Un nuevo mundo

 

Un nuevo mundo, de Stéphane Brizé, fue estrenada en 2021, así que dados los plazos que se manejan para poner en pie una película, no tengo claro que sea necesariamente hija de la pandemia, pero desde luego sí conecta con un estado de ánimo y una cuestión cada vez más presente en el debate público. Se habla mucho en los medios de la gran dimisión, ese fenómeno que está ocurriendo, sobre todo, en Estados Unidos, consistente en que miles de profesionales están abandonando sus puestos de trabajo después de la pandemia, porque ese gran trauma colectivo les ha hecho replantearse qué hacen con su vida y si tiene sentido dedicar tantas horas al trabajo, relegando su vida personal, es decir, su vida.
En el fondo, no es algo nuevo ni hacía falta que llegara una pandemia mundial para darnos cuenta, siempre hemos oído eso de que hay que trabajar para vivir, no vivir para trabajar, pero lo cierto es que demasiadas personas se ven abocadas a un círculo vicioso en el que el trabajo, que les exige una disponibilidad permanente y les genera un enorme estrés, les define y es el centro de su vida. Hay muchas personas que, por alguna extraña razón, consideran un éxito, haber triunfado mucho en la vida, no tener tiempo para celebrar el cumpleaños de sus hijos o para permitirse algún momento de ocio entre semana sin estar pegados al móvil o al portátil. Extraño tiempo éste en el que vemos como alguien exitoso y muy importante a quien está encadenado al trabajo y deja a un lado a los suyos y sus aficiones, porque siempre hay algo urgentísimo en la oficina. 

De esto, de nuestro mundo desquiciado, del gran engaño del que ahora parece que, pandemia mediante, más gente se da cuenta, del desequilibrio inhumano a la hora de conciliar vida personal y profesional, habla, sí, Un nuevo mundo. Su protagonista, Philippe (Vincent Lindon) es un alto directivo de una compañía industrial francesa que forma parte de una multinacional estadounidense. Desde la primera escena del filme, portentosa, nos damos cuenta de que el trabajo lo ha absorbido de tal forma que su vida personal, empezando por su matrimonio, se ha ido al garete. Por cierto, tanto Vincent Lindon como Sandrine Kiberlain brindan unas interpretaciones extraordinarias, llenas de verdad. 

En escena inicial, el protagonista y su mujer, en presencia de sus abogados, discuten sobre los términos del divorcio. Es un momento triste, deprimente, porque se aprecia que detrás de esa ruptura está la ausencia de Philippe en casa, porque puso el trabajo por encima. Mientras avanza su proceso de divorcio ocurrirán dos cosas que llevarán al protagonista a replantearse su propia vida: la exigencia de despedir a 68 trabajadores de su fábrica para ahorrar costes, de un lado, y una crisis de salud seria que sufrirá su hijo. Para unos ha sido la pandemia, para Philippe en la película son estos dos sucesos los que le llevan a pensar, a pararse un momento, a verse desde fuera y ver lo que está haciendo con su vida. 

Es más habitual que las películas sobre el mundo del trabajo y sus excesos se cuenten desde el punto de vista de los obreros o de los empleados.

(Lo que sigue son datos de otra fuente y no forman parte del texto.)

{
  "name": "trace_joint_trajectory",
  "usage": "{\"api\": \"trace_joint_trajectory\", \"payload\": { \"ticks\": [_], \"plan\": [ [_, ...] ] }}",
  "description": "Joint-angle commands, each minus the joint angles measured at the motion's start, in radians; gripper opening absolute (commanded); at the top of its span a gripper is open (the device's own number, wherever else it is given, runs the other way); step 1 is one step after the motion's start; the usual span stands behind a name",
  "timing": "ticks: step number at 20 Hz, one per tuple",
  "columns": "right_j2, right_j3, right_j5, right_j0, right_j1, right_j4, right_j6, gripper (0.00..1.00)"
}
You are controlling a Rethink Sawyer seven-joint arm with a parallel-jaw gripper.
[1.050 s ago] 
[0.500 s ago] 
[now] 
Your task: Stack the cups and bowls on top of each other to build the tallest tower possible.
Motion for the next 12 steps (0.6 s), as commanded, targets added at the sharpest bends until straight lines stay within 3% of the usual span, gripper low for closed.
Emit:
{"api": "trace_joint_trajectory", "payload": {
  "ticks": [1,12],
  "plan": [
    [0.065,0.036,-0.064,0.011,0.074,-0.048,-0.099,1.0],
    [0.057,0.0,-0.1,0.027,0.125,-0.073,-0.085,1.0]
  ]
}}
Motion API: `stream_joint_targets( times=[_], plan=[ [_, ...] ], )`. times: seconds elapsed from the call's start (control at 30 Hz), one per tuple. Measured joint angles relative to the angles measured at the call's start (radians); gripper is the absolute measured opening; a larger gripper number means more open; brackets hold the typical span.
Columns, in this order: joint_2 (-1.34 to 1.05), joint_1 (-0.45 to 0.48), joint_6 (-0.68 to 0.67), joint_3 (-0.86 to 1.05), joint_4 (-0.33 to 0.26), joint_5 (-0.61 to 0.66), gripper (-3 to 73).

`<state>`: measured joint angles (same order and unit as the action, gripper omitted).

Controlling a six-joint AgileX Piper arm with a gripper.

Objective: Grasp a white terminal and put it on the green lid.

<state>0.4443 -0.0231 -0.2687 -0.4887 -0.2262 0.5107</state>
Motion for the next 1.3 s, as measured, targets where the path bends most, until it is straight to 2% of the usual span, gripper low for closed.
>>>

Menos a menudo se muestra la visión de los jefes y, generalmente, cuando se hace aparecen directivos sin escrúpulos que no tienen dudas ni se plantean en ningún momento por el impacto social de sus decisiones. Por eso esta película ofrece algo diferente. Philippe no se vuelve un ansistema radical ni peligroso, no. Sencillamente se cuestiona las cosas, lo que tiene que hacer porque sí. Se atreve a poner en cuestión las órdenes que le llegan, a preguntarse si no habrá otra forma de proceder. En un momento del filme le escuchamos decir una frase muy potente: "la libertad me saldrá cara, pero no tiene precio". La película, ya con los títulos de crédito, termina con la estupenda Les gens qui doutent, de Anne Sylvestre, que alaba a la gente que duda, que se contradice, que tiembla y que no son como deben ser.